References (2016). .Diabetes in Urban India. diabetes assignmentRetrieved from,been%20reported%20from%20South%20India.&text= Other%20studies%20show%20an%20even,diabetes%20and%2011%25%20for%20prediabetes.

Hills, A. P., Arena, R., Khunti, K., Yajnik, C. S., Jayawardena, R., Henry, C. J., ... & Misra, A. (2018). Epidemiology and determinants of type 2 diabetes in south Asia. The Lancet Diabetes & Endocrinology, 6(12), 966-978. (2018). Diabetes epidemic: 98 million people in India may have type 2 diabetes by 2030. Retrieved from

Jain, A., & Paranjape, S. (2013). Prevalence of type 2 diabetes mellitus in elderly in a primary care facility: An ideal facility. Indian journal of endocrinology and metabolism, 17(Suppl1), S318.

Korytkowski, M. T. (2013). In-patient management of diabetes: controversies and guidelines. Indian journal of endocrinology and metabolism, 17(Suppl 3), S630.

Kulkarni, V. S., Kulkarni, V. S., & Gaiha, R. (2019). Persistence of Non-Communicable Diseases, Affluence and Inequality in India.

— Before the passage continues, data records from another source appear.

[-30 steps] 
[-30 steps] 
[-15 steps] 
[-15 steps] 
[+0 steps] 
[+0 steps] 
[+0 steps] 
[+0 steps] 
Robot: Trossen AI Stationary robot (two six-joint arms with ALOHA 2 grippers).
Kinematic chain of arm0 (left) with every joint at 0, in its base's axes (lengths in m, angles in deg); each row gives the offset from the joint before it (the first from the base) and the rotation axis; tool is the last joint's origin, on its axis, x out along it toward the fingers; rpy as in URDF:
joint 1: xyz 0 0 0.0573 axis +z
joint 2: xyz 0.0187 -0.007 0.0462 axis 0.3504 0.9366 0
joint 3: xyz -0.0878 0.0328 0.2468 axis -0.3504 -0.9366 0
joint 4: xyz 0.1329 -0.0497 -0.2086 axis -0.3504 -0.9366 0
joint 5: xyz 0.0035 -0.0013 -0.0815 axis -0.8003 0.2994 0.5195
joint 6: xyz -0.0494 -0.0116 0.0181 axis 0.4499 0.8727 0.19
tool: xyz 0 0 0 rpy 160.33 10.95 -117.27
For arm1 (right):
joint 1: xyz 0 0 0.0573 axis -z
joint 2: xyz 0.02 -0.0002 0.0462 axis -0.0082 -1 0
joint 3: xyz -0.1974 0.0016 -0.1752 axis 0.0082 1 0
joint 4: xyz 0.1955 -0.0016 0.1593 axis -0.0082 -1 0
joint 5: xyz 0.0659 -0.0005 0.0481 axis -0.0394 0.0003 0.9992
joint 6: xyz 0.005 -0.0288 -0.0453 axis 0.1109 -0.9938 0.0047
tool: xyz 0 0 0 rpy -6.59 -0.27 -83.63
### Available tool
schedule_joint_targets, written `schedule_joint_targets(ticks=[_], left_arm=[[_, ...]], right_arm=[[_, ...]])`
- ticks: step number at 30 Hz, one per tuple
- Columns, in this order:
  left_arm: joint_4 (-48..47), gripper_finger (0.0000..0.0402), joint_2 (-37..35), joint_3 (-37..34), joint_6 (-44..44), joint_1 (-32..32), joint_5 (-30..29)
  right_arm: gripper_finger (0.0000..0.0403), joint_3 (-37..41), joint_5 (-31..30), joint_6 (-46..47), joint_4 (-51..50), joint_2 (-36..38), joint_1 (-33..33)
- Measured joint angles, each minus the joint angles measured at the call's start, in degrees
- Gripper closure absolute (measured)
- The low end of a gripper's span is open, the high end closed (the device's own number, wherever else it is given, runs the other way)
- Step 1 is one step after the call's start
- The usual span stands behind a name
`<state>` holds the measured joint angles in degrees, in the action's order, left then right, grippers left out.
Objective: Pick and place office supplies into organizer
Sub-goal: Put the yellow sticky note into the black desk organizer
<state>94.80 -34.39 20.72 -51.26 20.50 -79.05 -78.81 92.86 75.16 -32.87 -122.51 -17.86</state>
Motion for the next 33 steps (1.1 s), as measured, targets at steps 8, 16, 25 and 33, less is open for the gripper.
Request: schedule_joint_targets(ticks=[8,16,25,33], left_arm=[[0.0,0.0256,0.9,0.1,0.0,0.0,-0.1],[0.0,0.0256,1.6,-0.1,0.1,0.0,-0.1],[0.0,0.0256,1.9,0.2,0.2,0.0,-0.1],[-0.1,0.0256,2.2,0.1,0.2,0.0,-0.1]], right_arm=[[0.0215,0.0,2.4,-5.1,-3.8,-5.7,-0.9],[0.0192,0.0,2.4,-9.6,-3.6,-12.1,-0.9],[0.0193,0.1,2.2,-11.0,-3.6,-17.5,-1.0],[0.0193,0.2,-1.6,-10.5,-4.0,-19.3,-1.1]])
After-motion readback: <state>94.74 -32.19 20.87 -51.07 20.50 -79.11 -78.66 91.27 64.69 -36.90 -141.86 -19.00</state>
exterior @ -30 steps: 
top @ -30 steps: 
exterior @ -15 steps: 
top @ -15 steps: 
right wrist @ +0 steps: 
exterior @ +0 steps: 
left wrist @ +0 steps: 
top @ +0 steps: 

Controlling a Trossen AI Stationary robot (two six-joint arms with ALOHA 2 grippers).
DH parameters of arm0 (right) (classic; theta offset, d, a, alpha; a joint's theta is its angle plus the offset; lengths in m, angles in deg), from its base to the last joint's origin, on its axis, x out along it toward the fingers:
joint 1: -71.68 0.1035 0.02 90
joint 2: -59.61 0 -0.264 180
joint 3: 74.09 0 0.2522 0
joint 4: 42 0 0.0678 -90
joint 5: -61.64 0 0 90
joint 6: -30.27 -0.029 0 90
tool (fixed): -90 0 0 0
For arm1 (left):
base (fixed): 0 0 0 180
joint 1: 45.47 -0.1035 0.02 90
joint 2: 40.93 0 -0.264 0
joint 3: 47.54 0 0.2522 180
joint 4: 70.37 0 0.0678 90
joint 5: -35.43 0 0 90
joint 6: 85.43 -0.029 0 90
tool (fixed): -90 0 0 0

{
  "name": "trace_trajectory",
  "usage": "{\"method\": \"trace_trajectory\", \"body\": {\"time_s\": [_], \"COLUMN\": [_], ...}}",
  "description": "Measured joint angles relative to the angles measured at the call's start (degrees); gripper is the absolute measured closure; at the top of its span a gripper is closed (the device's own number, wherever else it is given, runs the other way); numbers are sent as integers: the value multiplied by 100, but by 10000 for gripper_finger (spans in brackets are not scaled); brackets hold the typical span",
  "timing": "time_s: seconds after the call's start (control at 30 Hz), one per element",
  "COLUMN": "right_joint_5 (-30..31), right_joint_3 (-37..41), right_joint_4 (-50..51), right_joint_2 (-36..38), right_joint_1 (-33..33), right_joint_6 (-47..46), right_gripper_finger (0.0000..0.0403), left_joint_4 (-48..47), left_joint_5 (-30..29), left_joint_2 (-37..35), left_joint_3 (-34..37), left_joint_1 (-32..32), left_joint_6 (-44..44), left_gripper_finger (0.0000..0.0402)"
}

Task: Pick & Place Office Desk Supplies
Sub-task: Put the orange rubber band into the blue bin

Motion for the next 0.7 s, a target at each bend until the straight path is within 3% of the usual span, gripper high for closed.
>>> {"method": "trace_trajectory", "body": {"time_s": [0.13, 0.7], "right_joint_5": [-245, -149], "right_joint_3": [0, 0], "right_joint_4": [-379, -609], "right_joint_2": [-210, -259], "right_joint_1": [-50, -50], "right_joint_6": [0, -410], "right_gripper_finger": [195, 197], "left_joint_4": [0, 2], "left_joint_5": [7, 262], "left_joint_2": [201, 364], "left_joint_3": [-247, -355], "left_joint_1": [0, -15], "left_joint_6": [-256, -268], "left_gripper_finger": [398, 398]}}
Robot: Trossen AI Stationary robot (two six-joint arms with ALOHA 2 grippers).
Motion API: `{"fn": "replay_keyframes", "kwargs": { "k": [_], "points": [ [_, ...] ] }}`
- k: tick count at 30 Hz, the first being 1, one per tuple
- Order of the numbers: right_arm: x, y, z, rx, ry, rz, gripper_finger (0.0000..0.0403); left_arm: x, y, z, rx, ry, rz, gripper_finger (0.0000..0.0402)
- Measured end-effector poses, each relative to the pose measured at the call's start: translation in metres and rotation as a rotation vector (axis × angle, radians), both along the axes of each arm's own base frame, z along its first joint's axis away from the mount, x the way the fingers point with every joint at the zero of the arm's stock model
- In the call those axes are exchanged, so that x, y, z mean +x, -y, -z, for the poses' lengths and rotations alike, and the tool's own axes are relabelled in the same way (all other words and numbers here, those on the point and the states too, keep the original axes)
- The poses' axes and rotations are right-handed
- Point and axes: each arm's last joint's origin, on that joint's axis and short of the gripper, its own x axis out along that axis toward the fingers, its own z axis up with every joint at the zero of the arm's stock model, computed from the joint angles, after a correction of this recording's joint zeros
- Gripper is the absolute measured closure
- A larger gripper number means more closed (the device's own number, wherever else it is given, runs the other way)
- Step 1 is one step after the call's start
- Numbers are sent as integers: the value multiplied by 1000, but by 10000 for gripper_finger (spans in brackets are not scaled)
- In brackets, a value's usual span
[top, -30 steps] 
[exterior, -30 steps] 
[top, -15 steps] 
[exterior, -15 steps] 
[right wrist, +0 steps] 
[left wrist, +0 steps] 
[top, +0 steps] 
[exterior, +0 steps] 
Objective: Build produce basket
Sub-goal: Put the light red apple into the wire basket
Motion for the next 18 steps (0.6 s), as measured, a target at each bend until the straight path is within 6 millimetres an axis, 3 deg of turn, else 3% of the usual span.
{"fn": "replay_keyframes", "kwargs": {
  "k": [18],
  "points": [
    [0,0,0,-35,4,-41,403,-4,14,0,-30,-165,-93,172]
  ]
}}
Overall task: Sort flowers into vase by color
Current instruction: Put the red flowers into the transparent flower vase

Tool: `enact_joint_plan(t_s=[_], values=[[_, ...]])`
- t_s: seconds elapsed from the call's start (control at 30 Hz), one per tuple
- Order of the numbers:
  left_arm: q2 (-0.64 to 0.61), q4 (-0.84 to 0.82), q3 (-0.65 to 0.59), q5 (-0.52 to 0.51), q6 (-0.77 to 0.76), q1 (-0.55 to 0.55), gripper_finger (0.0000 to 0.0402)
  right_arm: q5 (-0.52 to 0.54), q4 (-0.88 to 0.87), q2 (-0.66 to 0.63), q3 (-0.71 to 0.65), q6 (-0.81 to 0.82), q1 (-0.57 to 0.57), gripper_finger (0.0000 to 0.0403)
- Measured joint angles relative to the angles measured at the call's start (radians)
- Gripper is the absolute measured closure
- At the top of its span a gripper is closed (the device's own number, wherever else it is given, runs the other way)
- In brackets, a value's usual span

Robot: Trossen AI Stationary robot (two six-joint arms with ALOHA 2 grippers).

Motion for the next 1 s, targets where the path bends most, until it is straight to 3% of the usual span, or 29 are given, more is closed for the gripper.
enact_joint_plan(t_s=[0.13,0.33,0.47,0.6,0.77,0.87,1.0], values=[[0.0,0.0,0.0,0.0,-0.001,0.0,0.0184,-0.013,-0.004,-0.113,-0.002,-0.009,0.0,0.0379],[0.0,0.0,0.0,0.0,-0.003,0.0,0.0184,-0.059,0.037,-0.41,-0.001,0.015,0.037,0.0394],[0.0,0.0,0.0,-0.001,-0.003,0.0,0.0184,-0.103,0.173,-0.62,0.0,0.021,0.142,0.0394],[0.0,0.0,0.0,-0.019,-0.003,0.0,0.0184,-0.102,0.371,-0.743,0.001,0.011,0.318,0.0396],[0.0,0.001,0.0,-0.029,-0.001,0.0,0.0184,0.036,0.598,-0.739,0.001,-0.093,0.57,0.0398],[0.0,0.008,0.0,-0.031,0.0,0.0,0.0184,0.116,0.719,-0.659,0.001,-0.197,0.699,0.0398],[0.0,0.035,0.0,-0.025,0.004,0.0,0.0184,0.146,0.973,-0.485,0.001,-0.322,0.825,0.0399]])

Little, M., Humphries, S., Patel, K., & Dewey, C. (2017). Decoding the type 2 diabetes epidemic in rural India. Medical anthropology, 36(2), 96-110.

Sendhilkumar, M., Tripathy, J. P., Harries, A. D., Dongre, A. R., Deepa, M., Vidyulatha, A., ... & Mohan, V. (2017). Factors associated with high stress levels in adults with diabetes mellitus attending a tertiary diabetes care center, Chennai, Tamil Nadu, India. Diabetes assignmentIndian journal of endocrinology and metabolism, 21(1), 56.

Singh, P. S., Sharma, H., Zafar, K. S., Singh, P. K., Yadav, S. K., Gautam, R. K., & Pious, T. (2017). Prevalence of type 2 diabetes mellitus in rural population of India-a study from Western Uttar Pradesh. International Journal of Research in Medical Sciences, 5(4), 1363-1367.

Tripathy, J. P., & Prasad, B. M. (2018). Cost of diabetic care in India: An inequitable picture. Diabetes & Metabolic Syndrome: Clinical Research & Reviews, 12(3), 251-255.

Unnikrishnan, R., Anjana, R. M., & Mohan, V. (2016). Diabetes mellitus and its complications in India. Nature Reviews Endocrinology, 12(6), 357.

Viswanathan, V., & Rao, V. N. (2013). Problems associated with diabetes care in India. Diabetes assignmentDiabetes Management, 3(1), 31.